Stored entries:
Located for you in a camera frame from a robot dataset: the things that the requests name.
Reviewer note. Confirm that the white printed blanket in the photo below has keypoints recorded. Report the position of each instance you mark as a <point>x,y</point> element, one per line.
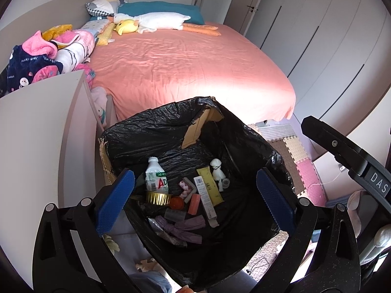
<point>76,52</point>

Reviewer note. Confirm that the cardboard box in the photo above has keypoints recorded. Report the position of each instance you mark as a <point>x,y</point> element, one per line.
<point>192,131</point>

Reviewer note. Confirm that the yellow cloth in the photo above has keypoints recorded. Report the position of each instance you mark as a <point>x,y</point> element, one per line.
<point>56,32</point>

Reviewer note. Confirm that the pink fleece blanket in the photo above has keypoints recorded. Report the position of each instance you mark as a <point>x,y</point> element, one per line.
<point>39,44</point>

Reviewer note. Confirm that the white goose plush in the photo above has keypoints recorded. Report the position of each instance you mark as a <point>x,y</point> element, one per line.
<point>162,21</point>

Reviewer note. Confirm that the pink patterned small wrapper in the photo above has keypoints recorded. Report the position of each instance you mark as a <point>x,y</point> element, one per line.
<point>184,185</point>

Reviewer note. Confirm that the white carton box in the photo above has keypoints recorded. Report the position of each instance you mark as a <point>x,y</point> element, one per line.
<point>204,198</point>

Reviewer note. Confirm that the person's leg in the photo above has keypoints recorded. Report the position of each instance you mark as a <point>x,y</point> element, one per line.
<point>149,283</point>

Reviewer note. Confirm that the yellow duck plush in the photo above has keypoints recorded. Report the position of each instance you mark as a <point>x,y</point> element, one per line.
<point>125,27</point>

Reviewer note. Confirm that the person's right hand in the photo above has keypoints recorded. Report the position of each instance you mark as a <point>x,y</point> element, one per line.
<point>356,210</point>

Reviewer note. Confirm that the yellow tube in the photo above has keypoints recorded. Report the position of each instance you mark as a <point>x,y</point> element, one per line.
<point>210,186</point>

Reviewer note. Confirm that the gold foil bowl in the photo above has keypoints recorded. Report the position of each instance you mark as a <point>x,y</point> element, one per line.
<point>158,198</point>

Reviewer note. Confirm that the white door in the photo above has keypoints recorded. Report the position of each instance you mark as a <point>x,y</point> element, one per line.
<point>244,3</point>

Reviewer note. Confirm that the teal pillow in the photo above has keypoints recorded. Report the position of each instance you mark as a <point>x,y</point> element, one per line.
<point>162,10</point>

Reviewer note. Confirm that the white plastic bottle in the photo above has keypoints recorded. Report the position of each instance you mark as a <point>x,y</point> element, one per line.
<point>156,177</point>

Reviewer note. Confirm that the salmon block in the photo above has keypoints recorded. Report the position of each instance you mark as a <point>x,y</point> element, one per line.
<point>194,204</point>

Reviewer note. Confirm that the white wardrobe doors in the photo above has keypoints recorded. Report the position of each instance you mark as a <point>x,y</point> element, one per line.
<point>320,52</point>

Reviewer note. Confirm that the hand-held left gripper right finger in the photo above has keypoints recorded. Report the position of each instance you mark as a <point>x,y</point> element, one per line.
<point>273,198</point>

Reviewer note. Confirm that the patchwork pillow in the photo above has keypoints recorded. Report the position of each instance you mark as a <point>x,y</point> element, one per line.
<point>105,4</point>

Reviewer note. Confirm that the bed with pink sheet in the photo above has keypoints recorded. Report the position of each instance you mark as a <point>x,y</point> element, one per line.
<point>189,73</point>

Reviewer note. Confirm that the purple plastic wrapper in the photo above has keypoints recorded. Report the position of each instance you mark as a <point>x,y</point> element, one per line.
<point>183,229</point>

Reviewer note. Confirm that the black-lined cardboard trash bin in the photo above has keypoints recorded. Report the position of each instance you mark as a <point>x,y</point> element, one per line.
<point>238,219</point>

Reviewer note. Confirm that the orange round lid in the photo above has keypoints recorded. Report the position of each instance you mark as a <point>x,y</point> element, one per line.
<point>176,203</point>

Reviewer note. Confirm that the small translucent cap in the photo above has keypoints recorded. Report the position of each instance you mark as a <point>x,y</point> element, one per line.
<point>226,183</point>

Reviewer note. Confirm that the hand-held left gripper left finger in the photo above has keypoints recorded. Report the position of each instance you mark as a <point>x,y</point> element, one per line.
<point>117,198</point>

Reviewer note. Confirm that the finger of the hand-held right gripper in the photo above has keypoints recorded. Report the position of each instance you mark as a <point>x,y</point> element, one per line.
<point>333,143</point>

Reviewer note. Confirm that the yellow dotted bolster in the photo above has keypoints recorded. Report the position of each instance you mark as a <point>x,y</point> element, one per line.
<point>107,35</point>

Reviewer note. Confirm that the pale green plush toy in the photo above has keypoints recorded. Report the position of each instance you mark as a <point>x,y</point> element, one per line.
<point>110,243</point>

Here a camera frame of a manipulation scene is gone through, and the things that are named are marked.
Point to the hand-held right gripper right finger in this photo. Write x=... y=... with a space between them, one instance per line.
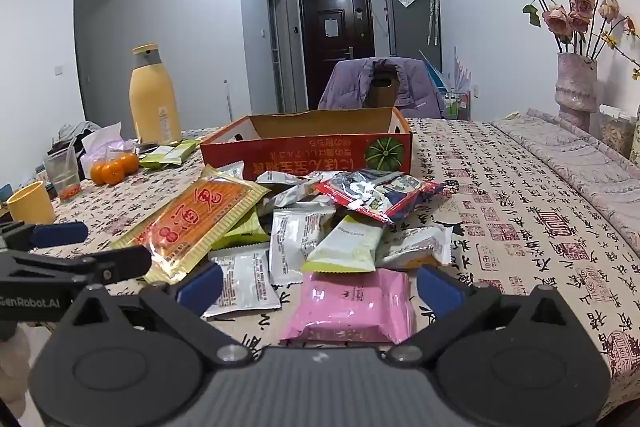
x=440 y=291

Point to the red edged clear snack bag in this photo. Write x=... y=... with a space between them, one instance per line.
x=380 y=197

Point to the dried rose bouquet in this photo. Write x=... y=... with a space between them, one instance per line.
x=570 y=14

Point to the pile of white snack packets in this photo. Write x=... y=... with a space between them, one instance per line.
x=295 y=242

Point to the clear food jar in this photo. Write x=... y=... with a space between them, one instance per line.
x=615 y=137

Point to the white paper notice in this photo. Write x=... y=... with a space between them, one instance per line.
x=332 y=28

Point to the red cardboard box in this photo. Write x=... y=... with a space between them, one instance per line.
x=300 y=154

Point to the dark brown door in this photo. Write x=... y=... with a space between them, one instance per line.
x=320 y=62

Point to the white and green snack packet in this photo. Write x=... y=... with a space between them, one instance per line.
x=340 y=247

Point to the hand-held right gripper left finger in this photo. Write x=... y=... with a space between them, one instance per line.
x=200 y=287

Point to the large orange snack packet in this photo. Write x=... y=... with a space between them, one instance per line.
x=195 y=222

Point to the glass side door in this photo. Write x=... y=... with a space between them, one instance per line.
x=277 y=52

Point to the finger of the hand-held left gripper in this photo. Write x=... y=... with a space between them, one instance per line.
x=60 y=234
x=125 y=263

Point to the pink speckled vase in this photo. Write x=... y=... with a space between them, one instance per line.
x=575 y=87

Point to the blue plastic item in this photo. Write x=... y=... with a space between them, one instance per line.
x=432 y=74

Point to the plastic tissue pack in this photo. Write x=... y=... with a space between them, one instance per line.
x=107 y=153

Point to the pile of clothes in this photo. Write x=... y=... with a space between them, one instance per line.
x=75 y=132

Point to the yellow bottle with grey cap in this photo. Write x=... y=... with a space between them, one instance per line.
x=152 y=107

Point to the brown chair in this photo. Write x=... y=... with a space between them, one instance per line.
x=382 y=96

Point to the clear plastic cup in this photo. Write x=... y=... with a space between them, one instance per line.
x=62 y=177

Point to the folded patterned cloth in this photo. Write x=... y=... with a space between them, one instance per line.
x=575 y=157

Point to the white folded umbrella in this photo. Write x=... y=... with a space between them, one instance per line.
x=432 y=12

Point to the person's left forearm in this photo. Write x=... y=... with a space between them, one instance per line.
x=12 y=372

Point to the storage rack with bottles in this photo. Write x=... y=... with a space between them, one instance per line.
x=457 y=104

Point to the pink white striped item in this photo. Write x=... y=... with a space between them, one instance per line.
x=462 y=69

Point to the yellow cup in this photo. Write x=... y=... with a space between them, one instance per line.
x=30 y=204

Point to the white tissue paper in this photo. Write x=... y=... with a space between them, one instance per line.
x=100 y=137

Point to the grey fridge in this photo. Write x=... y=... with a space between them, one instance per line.
x=410 y=32

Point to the purple jacket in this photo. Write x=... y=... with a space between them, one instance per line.
x=345 y=87

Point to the pink snack packet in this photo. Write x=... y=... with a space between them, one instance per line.
x=350 y=302

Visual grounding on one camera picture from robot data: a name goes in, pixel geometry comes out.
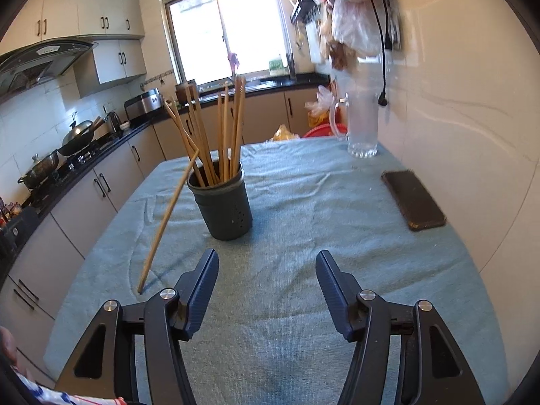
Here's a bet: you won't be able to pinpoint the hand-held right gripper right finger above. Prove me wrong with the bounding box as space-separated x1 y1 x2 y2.
316 250 486 405

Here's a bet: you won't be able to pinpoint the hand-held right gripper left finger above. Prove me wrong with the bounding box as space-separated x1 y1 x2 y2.
55 248 220 405

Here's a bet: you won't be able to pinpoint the long wooden chopstick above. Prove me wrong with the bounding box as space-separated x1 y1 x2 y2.
137 148 200 295

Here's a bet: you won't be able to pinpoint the black utensil holder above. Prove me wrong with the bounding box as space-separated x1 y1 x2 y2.
187 162 254 241

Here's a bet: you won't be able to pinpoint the bundle of wooden chopsticks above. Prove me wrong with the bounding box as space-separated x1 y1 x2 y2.
164 75 247 188

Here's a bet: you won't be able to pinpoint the person's left forearm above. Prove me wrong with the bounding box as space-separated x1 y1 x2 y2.
0 327 20 378

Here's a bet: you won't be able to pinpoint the grey-green tablecloth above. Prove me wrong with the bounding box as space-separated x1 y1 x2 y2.
42 137 511 405

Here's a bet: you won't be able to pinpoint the black smartphone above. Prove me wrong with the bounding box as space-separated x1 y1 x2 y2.
381 170 447 233

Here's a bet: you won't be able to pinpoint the beige base cabinets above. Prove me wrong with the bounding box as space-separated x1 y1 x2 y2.
0 86 334 376

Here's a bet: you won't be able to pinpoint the red plastic basin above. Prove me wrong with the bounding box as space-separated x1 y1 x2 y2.
303 123 349 139

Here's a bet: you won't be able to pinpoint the clear glass pitcher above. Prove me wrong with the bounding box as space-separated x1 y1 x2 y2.
329 90 380 159

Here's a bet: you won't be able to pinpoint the yellow plastic bag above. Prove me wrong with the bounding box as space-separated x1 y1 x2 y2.
270 124 302 142

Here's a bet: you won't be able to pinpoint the person's printed clothing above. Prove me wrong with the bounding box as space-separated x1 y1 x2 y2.
12 371 127 405

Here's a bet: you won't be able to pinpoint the black gas stove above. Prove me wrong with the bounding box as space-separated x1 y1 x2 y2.
25 135 127 203

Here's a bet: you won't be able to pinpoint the steel kettle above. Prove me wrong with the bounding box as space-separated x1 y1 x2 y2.
103 111 123 136

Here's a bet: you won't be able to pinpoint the silver rice cooker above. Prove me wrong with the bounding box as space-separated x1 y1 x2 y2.
124 88 164 129

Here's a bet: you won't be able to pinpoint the black wok with steel lid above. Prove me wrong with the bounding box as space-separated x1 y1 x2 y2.
57 112 108 157

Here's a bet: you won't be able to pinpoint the brown clay pot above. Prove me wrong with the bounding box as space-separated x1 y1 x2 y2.
175 79 198 104

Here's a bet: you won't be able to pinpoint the steel pot with glass lid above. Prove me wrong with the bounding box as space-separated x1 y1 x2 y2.
18 150 60 190

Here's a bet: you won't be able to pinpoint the black kitchen countertop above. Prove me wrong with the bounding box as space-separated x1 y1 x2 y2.
0 74 332 271

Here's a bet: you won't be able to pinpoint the white cutting board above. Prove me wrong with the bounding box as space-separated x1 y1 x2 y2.
308 21 325 64

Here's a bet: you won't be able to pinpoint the kitchen window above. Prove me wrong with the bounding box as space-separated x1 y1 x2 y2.
158 0 298 89

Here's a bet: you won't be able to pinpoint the cluster of hanging plastic bags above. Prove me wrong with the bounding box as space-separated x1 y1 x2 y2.
293 0 399 72

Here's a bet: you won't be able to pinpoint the grey range hood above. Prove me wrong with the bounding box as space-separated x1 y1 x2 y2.
0 39 99 96

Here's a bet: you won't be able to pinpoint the beige upper cabinets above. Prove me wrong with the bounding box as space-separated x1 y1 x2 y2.
0 0 148 98

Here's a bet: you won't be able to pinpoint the black power cable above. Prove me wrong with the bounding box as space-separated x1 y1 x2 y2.
370 0 391 108

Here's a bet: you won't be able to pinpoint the black wall rack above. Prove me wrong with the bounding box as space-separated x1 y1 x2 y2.
290 0 325 26

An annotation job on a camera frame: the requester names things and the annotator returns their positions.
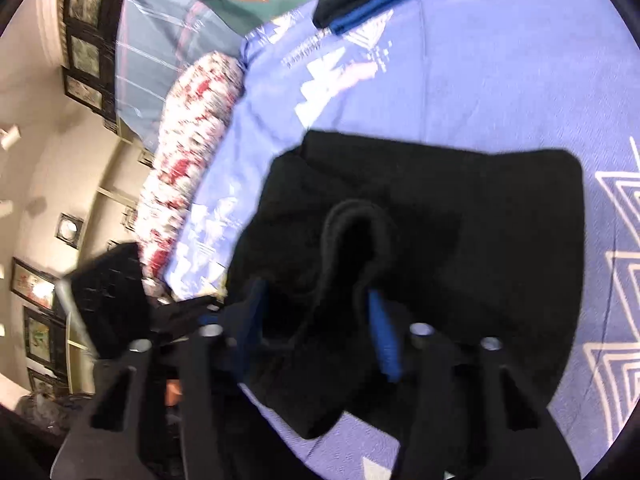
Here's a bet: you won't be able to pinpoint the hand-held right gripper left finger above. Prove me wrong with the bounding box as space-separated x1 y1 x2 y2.
50 280 266 480

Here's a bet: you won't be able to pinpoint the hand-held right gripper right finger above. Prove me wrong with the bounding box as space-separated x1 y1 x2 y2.
367 290 583 480

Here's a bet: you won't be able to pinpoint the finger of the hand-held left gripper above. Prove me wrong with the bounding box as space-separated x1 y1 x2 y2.
147 295 227 342

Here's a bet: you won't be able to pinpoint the black pants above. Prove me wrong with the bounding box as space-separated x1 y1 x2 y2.
225 130 586 441

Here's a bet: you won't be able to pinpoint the floral pillow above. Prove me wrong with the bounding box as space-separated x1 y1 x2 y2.
134 52 247 297

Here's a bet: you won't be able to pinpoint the blue-grey plaid sheet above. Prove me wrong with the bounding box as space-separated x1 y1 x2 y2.
114 0 263 152

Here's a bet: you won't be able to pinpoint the dark framed picture panel screen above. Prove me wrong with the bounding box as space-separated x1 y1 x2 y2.
56 0 137 136

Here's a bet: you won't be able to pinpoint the purple printed bed sheet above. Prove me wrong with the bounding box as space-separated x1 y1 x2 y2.
160 0 640 480

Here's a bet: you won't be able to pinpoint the framed wall picture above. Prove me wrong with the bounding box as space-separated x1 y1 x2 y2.
22 306 70 377
10 256 60 312

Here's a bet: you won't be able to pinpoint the small framed wall plate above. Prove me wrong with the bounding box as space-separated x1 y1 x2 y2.
54 212 85 250

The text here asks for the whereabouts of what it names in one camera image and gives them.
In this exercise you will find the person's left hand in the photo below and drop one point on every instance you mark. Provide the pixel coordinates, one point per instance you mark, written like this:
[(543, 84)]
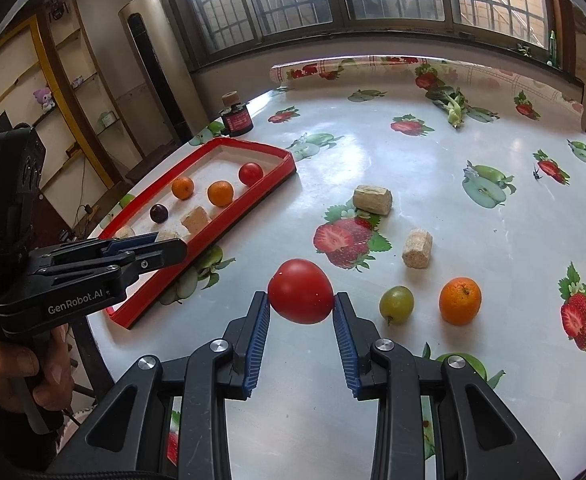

Exercise objective: From the entries above, print the lines beginning at the one with "Reviewer note. Confirm that the white wardrobe" and stopping after the one with "<point>117,198</point>", exactly as written and with nothing else.

Finished task:
Reviewer note. Confirm that the white wardrobe doors in the photo above has keypoints recorded. Report the position of each instance you mark as a <point>x,y</point> element, one per line.
<point>320,52</point>

Reviewer note. Confirm that the hand-held left gripper right finger in the photo above has keypoints recorded. Report the position of each instance you mark as a <point>x,y</point> element, one per line.
<point>273,198</point>

Reviewer note. Confirm that the patchwork pillow in the photo above has keypoints recorded. Report the position of each instance you mark as a <point>x,y</point> element, one per line.
<point>105,4</point>

Reviewer note. Confirm that the bed with pink sheet in the photo above has keypoints recorded. Report the position of each instance you mark as a <point>x,y</point> element, one per line.
<point>189,73</point>

Reviewer note. Confirm that the purple plastic wrapper in the photo above has keypoints recorded. Report the position of each instance you mark as a <point>x,y</point> element, one per line.
<point>183,229</point>

Reviewer note. Confirm that the black-lined cardboard trash bin in the photo above has keypoints recorded. Report the position of each instance you mark as a <point>x,y</point> element, one per line.
<point>238,219</point>

Reviewer note. Confirm that the orange round lid in the photo above has keypoints recorded. Report the position of each instance you mark as a <point>x,y</point> element, one per line.
<point>176,203</point>

Reviewer note. Confirm that the small translucent cap in the photo above has keypoints recorded. Report the position of each instance you mark as a <point>x,y</point> element, one per line.
<point>226,183</point>

Reviewer note. Confirm that the hand-held left gripper left finger in the photo above has keypoints recorded. Report the position of each instance you mark as a <point>x,y</point> element, one per line.
<point>117,198</point>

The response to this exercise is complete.